[PROVIDED DATA]:
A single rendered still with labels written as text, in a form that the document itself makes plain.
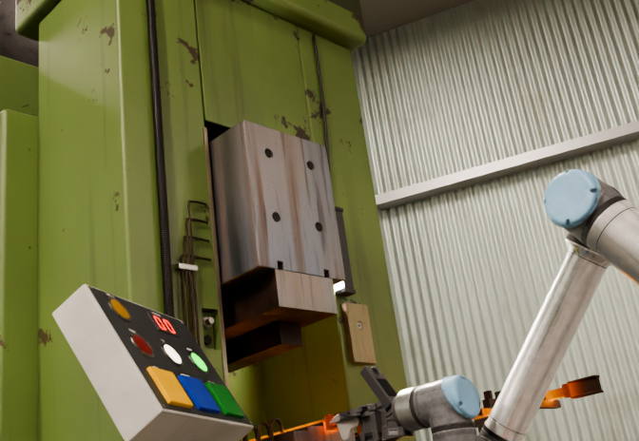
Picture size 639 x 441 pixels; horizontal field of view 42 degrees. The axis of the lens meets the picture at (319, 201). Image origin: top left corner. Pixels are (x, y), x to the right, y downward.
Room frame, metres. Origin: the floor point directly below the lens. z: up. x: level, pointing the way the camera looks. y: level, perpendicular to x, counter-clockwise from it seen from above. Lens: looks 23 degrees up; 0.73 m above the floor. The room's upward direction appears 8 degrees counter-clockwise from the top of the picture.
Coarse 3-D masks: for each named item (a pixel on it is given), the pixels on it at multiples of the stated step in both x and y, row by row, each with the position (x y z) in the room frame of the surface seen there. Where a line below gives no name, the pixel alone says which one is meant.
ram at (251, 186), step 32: (256, 128) 1.89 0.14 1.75; (224, 160) 1.92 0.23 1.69; (256, 160) 1.88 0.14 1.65; (288, 160) 1.97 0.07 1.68; (320, 160) 2.06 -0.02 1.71; (224, 192) 1.93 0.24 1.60; (256, 192) 1.88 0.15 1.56; (288, 192) 1.96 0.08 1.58; (320, 192) 2.05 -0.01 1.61; (224, 224) 1.94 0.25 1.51; (256, 224) 1.87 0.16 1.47; (288, 224) 1.95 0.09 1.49; (320, 224) 2.04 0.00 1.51; (224, 256) 1.95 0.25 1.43; (256, 256) 1.87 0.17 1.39; (288, 256) 1.94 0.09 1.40; (320, 256) 2.02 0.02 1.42; (224, 288) 2.00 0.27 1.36
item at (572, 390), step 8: (592, 376) 2.15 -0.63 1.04; (568, 384) 2.20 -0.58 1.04; (576, 384) 2.19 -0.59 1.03; (584, 384) 2.18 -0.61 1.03; (592, 384) 2.16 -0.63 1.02; (600, 384) 2.16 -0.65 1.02; (552, 392) 2.23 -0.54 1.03; (560, 392) 2.22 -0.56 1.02; (568, 392) 2.20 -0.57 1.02; (576, 392) 2.20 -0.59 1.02; (584, 392) 2.18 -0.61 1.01; (592, 392) 2.16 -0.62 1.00; (600, 392) 2.15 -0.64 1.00
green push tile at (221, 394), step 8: (208, 384) 1.53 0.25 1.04; (216, 384) 1.56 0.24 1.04; (216, 392) 1.53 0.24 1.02; (224, 392) 1.58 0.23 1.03; (216, 400) 1.53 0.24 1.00; (224, 400) 1.54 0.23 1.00; (232, 400) 1.58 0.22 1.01; (224, 408) 1.52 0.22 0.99; (232, 408) 1.55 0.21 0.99; (232, 416) 1.55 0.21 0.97; (240, 416) 1.57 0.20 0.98
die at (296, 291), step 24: (240, 288) 1.99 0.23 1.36; (264, 288) 1.93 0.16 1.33; (288, 288) 1.93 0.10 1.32; (312, 288) 1.99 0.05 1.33; (240, 312) 2.00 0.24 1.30; (264, 312) 1.94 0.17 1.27; (288, 312) 1.96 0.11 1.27; (312, 312) 1.99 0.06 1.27; (336, 312) 2.04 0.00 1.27; (240, 336) 2.14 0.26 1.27
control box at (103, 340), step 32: (96, 288) 1.37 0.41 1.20; (64, 320) 1.35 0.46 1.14; (96, 320) 1.33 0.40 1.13; (128, 320) 1.40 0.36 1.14; (96, 352) 1.33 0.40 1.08; (128, 352) 1.32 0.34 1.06; (160, 352) 1.44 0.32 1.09; (192, 352) 1.58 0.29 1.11; (96, 384) 1.33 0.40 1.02; (128, 384) 1.31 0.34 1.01; (224, 384) 1.63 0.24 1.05; (128, 416) 1.32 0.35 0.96; (160, 416) 1.31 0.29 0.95; (192, 416) 1.39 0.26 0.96; (224, 416) 1.51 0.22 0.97
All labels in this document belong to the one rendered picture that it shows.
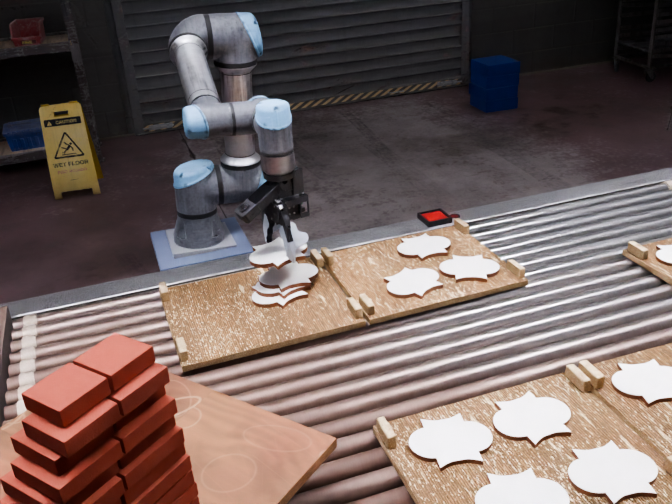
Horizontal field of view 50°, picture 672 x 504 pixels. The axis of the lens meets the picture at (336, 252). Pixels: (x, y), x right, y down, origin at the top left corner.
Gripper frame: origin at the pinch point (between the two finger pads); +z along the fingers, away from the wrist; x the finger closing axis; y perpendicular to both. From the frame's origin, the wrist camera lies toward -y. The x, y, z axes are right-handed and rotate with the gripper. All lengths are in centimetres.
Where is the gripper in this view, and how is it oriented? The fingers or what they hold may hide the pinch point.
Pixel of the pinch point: (278, 252)
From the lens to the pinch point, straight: 171.6
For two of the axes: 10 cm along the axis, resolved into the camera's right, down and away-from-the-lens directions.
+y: 8.3, -2.9, 4.7
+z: 0.5, 8.9, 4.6
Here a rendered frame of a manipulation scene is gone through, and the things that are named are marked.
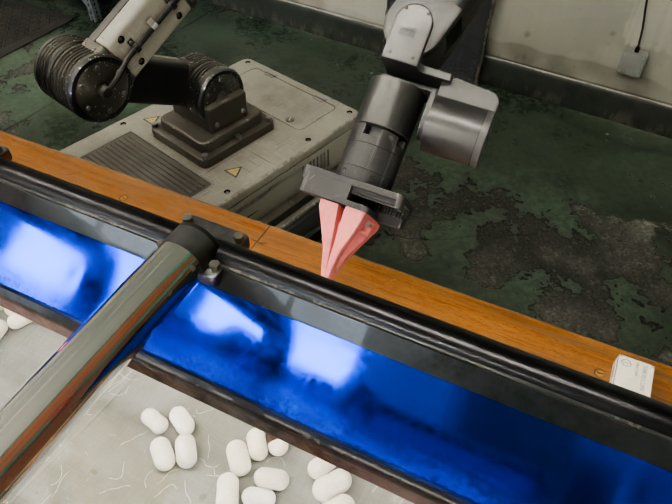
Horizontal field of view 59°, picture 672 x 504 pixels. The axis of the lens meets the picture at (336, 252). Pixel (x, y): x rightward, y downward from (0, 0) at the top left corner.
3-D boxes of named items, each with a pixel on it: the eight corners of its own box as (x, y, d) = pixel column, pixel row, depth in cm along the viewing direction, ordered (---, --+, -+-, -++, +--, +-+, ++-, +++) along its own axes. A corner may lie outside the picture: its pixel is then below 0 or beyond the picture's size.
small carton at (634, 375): (612, 364, 63) (619, 353, 61) (647, 376, 62) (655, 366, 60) (603, 410, 59) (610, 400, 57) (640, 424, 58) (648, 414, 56)
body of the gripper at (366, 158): (396, 214, 54) (425, 137, 54) (297, 181, 57) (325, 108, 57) (408, 226, 60) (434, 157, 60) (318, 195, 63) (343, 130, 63)
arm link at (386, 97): (378, 81, 62) (371, 58, 56) (441, 100, 61) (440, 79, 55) (355, 143, 62) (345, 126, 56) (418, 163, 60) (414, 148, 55)
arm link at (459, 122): (409, 36, 63) (401, -2, 55) (515, 66, 61) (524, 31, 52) (370, 143, 64) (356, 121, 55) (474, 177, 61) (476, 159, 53)
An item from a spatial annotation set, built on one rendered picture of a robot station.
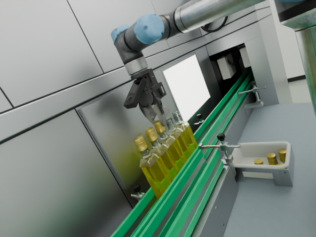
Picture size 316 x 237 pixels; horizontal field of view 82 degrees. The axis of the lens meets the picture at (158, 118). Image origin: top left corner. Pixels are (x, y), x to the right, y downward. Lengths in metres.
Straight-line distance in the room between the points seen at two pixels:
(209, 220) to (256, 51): 1.14
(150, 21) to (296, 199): 0.74
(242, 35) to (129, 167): 1.15
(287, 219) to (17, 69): 0.93
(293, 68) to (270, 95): 2.81
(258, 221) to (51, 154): 0.70
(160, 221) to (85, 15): 0.76
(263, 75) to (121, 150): 1.14
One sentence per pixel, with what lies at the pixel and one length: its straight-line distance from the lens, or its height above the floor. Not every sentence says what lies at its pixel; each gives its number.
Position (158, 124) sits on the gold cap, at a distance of 0.67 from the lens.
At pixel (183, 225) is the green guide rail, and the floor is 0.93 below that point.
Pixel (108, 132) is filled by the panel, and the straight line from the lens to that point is 0.68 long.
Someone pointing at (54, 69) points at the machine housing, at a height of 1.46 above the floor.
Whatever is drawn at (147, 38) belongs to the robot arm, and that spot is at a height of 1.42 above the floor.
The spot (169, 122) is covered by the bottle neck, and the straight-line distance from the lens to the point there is 0.72.
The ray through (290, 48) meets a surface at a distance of 4.26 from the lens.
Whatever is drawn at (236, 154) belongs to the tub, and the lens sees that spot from 0.95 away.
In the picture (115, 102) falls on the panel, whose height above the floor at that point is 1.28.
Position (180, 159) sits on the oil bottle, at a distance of 0.73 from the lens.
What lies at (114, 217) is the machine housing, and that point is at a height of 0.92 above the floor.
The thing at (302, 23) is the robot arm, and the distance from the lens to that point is 0.35.
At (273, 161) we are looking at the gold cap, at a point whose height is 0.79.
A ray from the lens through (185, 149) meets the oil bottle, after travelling 0.76.
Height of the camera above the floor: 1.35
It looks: 15 degrees down
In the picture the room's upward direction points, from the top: 25 degrees counter-clockwise
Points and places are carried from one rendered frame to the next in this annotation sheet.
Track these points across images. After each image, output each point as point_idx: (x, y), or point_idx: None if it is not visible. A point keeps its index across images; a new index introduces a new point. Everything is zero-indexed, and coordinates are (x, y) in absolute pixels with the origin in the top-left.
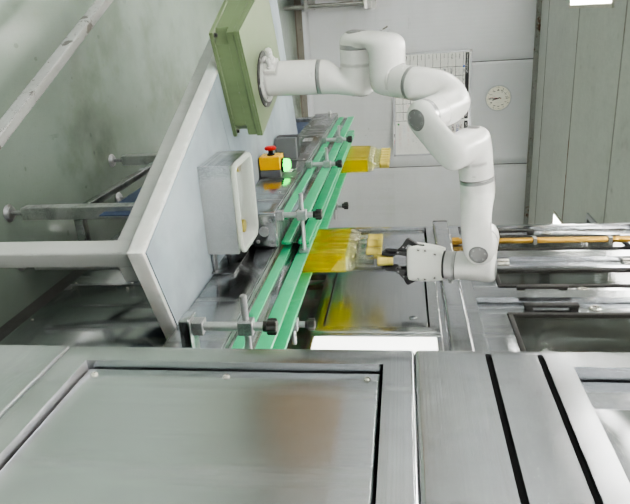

[EXERCISE BRIEF]: All lines in the listing above from the line containing "Position (158, 124)" to the line containing "Position (180, 159)", inclusive, should be retyped exactly; no other lines should appear.

[WRITTEN REPLY]:
Position (158, 124) sits on the gold cap, at a distance of 0.67 from the lens.
At pixel (183, 225) is the green guide rail, and the floor is 0.93 below that point.
Pixel (108, 132) is filled by the panel, and the straight line from the lens to that point is 0.68 long.
Someone pointing at (54, 69) points at the machine housing, at a height of 1.46 above the floor.
Whatever is drawn at (147, 38) belongs to the robot arm, and that spot is at a height of 1.42 above the floor.
The spot (169, 122) is covered by the bottle neck, and the straight-line distance from the lens to the point there is 0.72.
The ray through (290, 48) meets a surface at a distance of 4.26 from the lens.
Whatever is drawn at (236, 154) belongs to the tub, and the lens sees that spot from 0.95 away.
In the picture (115, 102) falls on the panel, whose height above the floor at that point is 1.28.
Position (180, 159) sits on the oil bottle, at a distance of 0.73 from the lens.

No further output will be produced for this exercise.